Friday 30 August 2013

STATISTICS SESSION - 17 & 18    [ 29th & 30th AUGUST ]


Today we started with discussing the project that has been given to us by getting a view on some statistics concepts that include mean, median, mode, T test, correlation, regression and cross tab. A brief discussion on this includes-


MEAN, MEDIAN, MODE- Mean, median, and mode are three kinds of "averages". There are many "averages" in statistics, but these are, I think, the three most common, and are certainly the three you are most likely to encounter in your pre-statistics courses, if the topic comes up at all.The "mean" is the "average" you're used to, where you add up all the numbers and then divide by the number of numbers. The "median" is the "middle" value in the list of numbers. To find the median, your numbers have to be listed in numerical order, so you may have to rewrite your list first. The "mode" is the value that occurs most often. If no number is repeated, then there is no mode for the list.The "range" is just the difference between the largest and smallest values.
  • Find the mean, median, mode, and range for the following list of values:
    13, 18, 13, 14, 13, 16, 14, 21, 13
    The mean is the usual average, so:
    (13 + 18 + 13 + 14 + 13 + 16 + 14 + 21 + 13) ÷ 9 = 15
    Note that the mean isn't a value from the original list. This is a common result. You should not assume that your mean will be one of your original numbers.
    The median is the middle value, so I'll have to rewrite the list in order:
    13, 13, 13, 13, 14, 14, 16, 18, 21
    There are nine numbers in the list, so the middle one will be the (9 + 1) ÷ 2 = 10 ÷ 2 = 5th number:
    13, 13, 13, 13, 14, 14, 16, 18, 21
    So the median is 14.
    The mode is the number that is repeated more often than any other, so 13 is the mode.
    The largest value in the list is 21, and the smallest is 13, so the range is 21 – 13 = 8.
    mean: 15
    median: 14
    mode: 13
    range: 8

    T TEST- We use this test for comparing the means of two samples (or treatments), even if they have different numbers of replicates. In simple terms, the t-test compares the actual difference between two means in relation to the variation in the data (expressed as the standard deviation of the difference between the means).

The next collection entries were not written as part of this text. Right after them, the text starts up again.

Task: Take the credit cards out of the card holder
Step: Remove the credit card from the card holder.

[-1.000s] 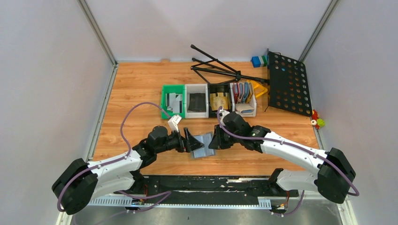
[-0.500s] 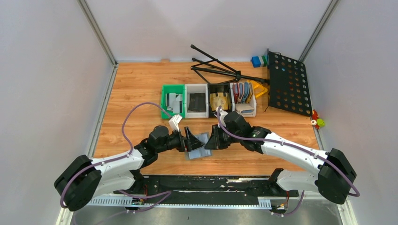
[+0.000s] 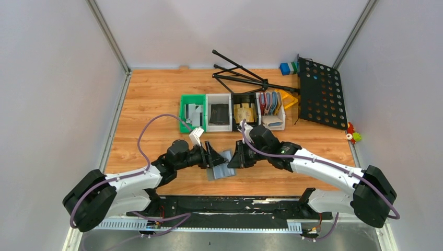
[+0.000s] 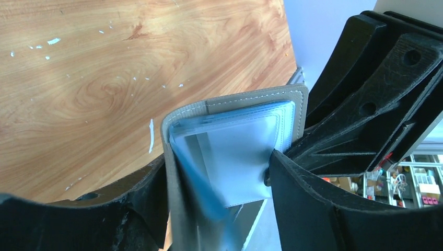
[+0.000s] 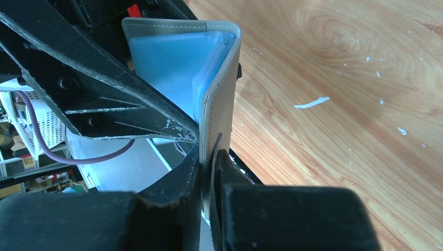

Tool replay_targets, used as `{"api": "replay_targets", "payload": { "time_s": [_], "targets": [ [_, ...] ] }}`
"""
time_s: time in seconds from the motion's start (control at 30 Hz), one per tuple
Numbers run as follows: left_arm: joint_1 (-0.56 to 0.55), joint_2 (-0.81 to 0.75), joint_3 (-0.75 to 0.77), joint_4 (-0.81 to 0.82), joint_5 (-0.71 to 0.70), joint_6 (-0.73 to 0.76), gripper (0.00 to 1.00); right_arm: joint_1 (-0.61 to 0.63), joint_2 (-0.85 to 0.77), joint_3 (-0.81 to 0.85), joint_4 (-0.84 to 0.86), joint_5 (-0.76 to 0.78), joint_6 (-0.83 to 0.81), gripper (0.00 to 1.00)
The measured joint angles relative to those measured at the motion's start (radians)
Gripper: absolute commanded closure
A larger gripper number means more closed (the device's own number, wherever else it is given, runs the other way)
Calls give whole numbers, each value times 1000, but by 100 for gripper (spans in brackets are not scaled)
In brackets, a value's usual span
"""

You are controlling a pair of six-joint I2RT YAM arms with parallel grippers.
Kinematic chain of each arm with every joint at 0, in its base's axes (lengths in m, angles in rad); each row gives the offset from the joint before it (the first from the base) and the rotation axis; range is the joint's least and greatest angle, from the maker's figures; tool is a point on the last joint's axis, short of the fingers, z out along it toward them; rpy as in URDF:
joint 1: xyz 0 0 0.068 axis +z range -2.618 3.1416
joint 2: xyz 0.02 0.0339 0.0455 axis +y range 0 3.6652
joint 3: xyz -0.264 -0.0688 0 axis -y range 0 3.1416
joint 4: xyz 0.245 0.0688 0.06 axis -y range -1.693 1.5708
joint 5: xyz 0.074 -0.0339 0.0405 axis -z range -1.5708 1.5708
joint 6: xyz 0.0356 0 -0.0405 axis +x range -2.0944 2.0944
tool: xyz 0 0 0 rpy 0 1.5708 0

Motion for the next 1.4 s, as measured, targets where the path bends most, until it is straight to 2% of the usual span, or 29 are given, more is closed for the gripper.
{"api": "replay_targets", "payload": {
  "time_s": [0.07, 0.23, 0.37, 0.5, 0.63, 0.87, 1.0, 1.17, 1.33, 1.4],
  "targets": [
    [0, 23, 0, 15, 8, -6, 38, 0, 0, -7, -1, 0, 0, 88],
    [6, 60, 0, 26, 15, -15, 64, -5, 0, -23, -6, 4, 0, 79],
    [13, 70, 0, 23, -1, -17, 68, -4, -1, -27, 0, -6, 3, 76],
    [14, 83, 0, 23, -4, -18, 69, 0, -1, -33, 23, -18, 12, 64],
    [14, 87, 0, 23, -6, -17, 78, 1, -1, -34, 42, -25, 16, 52],
    [14, 87, -1, 24, -5, -21, 88, 1, -24, -37, 46, -24, 19, 56],
    [14, 85, -1, 23, -4, -24, 89, 1, -38, -40, 47, -24, 20, 45],
    [18, 73, -1, 22, -3, -24, 89, 1, -71, -45, 39, -17, 19, 50],
    [20, 60, -1, 22, -3, -24, 89, 0, -102, -45, 19, 1, 17, 67],
    [21, 60, -1, 22, -3, -24, 89, -1, -105, -45, 12, 13, 16, 70]
  ]
}}
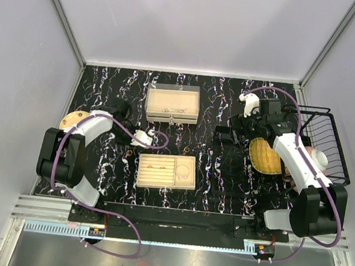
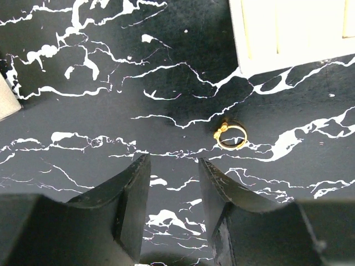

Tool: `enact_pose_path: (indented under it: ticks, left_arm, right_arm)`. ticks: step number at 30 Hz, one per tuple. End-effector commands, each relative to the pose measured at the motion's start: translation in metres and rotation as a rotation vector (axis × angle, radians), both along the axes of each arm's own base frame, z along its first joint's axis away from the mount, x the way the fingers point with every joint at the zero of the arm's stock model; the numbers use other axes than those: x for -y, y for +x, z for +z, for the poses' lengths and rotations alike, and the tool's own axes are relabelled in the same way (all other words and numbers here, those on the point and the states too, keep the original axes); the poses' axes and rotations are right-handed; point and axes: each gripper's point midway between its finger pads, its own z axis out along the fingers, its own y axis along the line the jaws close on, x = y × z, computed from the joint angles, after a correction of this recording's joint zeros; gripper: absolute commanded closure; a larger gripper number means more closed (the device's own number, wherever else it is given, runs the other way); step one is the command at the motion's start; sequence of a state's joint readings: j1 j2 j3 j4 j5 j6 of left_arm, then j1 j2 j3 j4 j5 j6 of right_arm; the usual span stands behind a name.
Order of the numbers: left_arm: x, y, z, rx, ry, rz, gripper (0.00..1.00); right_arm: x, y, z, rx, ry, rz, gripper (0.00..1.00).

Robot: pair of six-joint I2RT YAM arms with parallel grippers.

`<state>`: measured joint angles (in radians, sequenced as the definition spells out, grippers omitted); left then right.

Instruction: Organize the mixed jewelry

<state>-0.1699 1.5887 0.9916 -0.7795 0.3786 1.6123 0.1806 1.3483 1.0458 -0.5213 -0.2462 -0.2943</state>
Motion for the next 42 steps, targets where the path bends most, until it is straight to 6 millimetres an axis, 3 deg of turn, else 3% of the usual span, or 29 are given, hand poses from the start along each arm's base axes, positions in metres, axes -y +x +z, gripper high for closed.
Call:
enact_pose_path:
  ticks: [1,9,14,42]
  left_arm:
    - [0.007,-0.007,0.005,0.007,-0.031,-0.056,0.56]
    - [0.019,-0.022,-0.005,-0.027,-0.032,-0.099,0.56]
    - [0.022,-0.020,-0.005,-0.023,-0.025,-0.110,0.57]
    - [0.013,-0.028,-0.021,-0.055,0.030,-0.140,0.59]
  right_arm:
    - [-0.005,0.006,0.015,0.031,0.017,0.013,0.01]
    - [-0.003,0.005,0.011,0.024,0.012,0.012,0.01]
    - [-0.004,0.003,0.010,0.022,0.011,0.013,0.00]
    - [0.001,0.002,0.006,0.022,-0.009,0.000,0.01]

    REGRESSION -  Regression attempts to model the relationship between two variables by fitting a linear equation to observed data. One variable is considered to be an explanatory variable, and the other is considered to be a dependent variable. For example, a modeler might want to relate the weights of individuals to their heights using a linear regression model.

Before attempting to fit a linear model to observed data, a modeler should first determine whether or not there is a relationship between the variables of interest. This does not necessarily imply that one variable causes the other (for example, higher SAT scores do not cause higher college grades), but that there is some significant association between the two variables. A scatterplot can be a helpful tool in determining the strength of the relationship between two variables. If there appears to be no association between the proposed explanatory and dependent variables (i.e., the scatterplot does not indicate any increasing or decreasing trends), then fitting a linear regression model to the data probably will not provide a useful model. A valuable numerical measure of association between two variables is the correlation coefficient, which is a value between -1 and 1 indicating the strength of the association of the observed data for the two variables.
A linear regression line has an equation of the form Y = a + bX, where X is the explanatory variable and Y is the dependent variable. The slope of the line is b, and a is the intercept (the value of y when x = 0).

    CROSS TAB - 
    Cross-tabulation is one of the most useful analytical tools and is a main-stay of the market research industry. One estimate is that single variable frequency analysis and cross-tabulation analysis account for more than 90% of all research analyses.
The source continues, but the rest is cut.